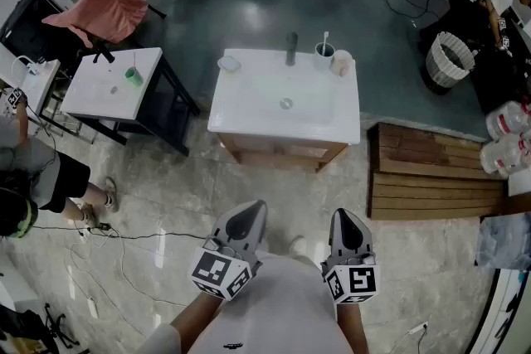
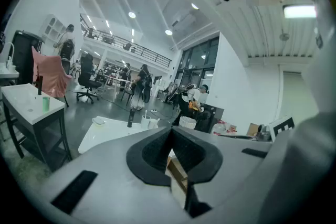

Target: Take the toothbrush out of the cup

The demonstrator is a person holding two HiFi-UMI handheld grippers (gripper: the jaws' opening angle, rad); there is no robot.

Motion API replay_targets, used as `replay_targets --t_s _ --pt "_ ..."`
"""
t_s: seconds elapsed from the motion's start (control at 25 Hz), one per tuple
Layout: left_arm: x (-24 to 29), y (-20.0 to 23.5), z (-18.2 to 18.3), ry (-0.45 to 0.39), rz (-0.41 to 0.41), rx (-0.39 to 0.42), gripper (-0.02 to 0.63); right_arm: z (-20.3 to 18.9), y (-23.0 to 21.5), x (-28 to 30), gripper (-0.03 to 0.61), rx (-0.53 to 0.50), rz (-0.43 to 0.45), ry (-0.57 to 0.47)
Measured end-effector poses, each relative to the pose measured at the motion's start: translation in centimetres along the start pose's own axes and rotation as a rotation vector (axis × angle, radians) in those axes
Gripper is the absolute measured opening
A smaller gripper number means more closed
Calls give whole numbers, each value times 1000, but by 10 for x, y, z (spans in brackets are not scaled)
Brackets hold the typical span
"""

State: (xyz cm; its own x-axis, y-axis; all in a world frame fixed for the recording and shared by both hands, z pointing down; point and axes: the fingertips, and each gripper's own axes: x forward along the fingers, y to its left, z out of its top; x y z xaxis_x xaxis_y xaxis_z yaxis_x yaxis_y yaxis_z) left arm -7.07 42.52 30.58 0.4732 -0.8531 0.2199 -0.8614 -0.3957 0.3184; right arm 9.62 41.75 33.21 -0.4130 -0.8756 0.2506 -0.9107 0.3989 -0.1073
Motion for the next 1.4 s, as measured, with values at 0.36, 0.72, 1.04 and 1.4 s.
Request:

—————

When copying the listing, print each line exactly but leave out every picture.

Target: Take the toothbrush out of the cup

The demonstrator is a person holding two HiFi-UMI handheld grippers (gripper: the jaws' opening angle, rad); there is no robot.

Motion API replay_targets, used as `replay_targets --t_s _ --pt "_ ..."`
"""
t_s: seconds elapsed from the motion's start (control at 25 Hz), one per tuple
Layout: left_arm: x (-24 to 29), y (-20.0 to 23.5), z (-18.2 to 18.3), ry (-0.45 to 0.39), rz (-0.41 to 0.41), rx (-0.39 to 0.42), gripper (-0.02 to 0.63); right_arm: z (-20.3 to 18.9), y (-23.0 to 21.5), x (-28 to 30), gripper (-0.03 to 0.61), rx (-0.53 to 0.50), rz (-0.43 to 0.45), ry (-0.57 to 0.47)
Measured end-effector poses, each relative to the pose measured at the motion's start: translation in centimetres along the start pose's own axes and rotation as a rotation vector (axis × angle, radians) in those axes
Gripper is the absolute measured opening
A smaller gripper number means more closed
Calls give whole numbers, each value times 1000, but by 10 for x, y, z (spans in brackets are not scaled)
Brackets hold the typical span
"""

State: (xyz cm; its own x-axis, y-axis; all in a world frame fixed for the recording and shared by both hands, z pointing down; point and axes: the fingertips, and each gripper's own axes: x forward along the fingers, y to its left, z out of its top; x y z xaxis_x xaxis_y xaxis_z yaxis_x yaxis_y yaxis_z) left arm -7.07 42.52 30.58 0.4732 -0.8531 0.2199 -0.8614 -0.3957 0.3184; right arm 9.62 41.75 33.21 -0.4130 -0.8756 0.2506 -0.9107 0.3989 -0.1073
Motion for the next 1.4 s, as measured, with values at 0.36, 0.72, 1.04 and 1.4 s.
Request:

The exercise is fully answered.